(Provided data Opens)

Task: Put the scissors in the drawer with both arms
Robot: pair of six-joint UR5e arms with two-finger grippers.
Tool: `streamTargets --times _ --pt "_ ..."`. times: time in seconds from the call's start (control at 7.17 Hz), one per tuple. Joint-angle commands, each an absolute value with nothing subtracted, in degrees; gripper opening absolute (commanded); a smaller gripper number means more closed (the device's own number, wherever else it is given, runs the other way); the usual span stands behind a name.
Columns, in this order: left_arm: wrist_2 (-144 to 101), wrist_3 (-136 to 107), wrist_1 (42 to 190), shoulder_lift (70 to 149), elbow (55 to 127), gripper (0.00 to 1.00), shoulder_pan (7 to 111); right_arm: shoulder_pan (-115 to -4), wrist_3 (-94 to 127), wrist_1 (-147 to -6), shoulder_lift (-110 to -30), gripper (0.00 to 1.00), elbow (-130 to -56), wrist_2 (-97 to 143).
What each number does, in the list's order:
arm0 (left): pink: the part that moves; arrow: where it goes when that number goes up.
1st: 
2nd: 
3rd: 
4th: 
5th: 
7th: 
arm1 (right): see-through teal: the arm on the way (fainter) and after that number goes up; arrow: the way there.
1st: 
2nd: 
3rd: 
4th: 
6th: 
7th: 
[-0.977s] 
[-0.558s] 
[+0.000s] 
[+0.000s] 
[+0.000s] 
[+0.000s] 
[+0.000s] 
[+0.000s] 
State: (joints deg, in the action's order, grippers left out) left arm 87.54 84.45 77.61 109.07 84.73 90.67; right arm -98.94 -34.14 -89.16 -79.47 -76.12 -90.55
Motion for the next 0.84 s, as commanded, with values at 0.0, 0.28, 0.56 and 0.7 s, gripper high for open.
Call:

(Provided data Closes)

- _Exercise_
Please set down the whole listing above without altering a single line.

- _Exercise response_
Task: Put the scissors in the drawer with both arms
Robot: pair of six-joint UR5e arms with two-finger grippers.
Tool: `streamTargets --times _ --pt "_ ..."`. times: time in seconds from the call's start (control at 7.17 Hz), one per tuple. Joint-angle commands, each an absolute value with nothing subtracted, in degrees; gripper opening absolute (commanded); a smaller gripper number means more closed (the device's own number, wherever else it is given, runs the other way); the usual span stands behind a name.
Columns, in this order: left_arm: wrist_2 (-144 to 101), wrist_3 (-136 to 107), wrist_1 (42 to 190), shoulder_lift (70 to 149), elbow (55 to 127), gripper (0.00 to 1.00), shoulder_pan (7 to 111); right_arm: shoulder_pan (-115 to -4), wrist_3 (-94 to 127), wrist_1 (-147 to -6), shoulder_lift (-110 to -30), gripper (0.00 to 1.00), elbow (-130 to -56), wrist_2 (-97 to 143).
What each number does, in the list's order:
arm0 (left): pink: the part that moves; arrow: where it goes when that number goes up.
1st: 
2nd: 
3rd: 
4th: 
5th: 
7th: 
arm1 (right): see-through teal: the arm on the way (fainter) and after that number goes up; arrow: the way there.
1st: 
2nd: 
3rd: 
4th: 
6th: 
7th: 
[-0.977s] 
[-0.558s] 
[+0.000s] 
[+0.000s] 
[+0.000s] 
[+0.000s] 
[+0.000s] 
[+0.000s] 
State: (joints deg, in the action's order, grippers left out) left arm 87.54 84.45 77.61 109.07 84.73 90.67; right arm -98.94 -34.14 -89.16 -79.47 -76.12 -90.55
Motion for the next 0.84 s, as commanded, with values at 0.0, 0.28, 0.56 and 0.7 s, gripper high for open.
Call:

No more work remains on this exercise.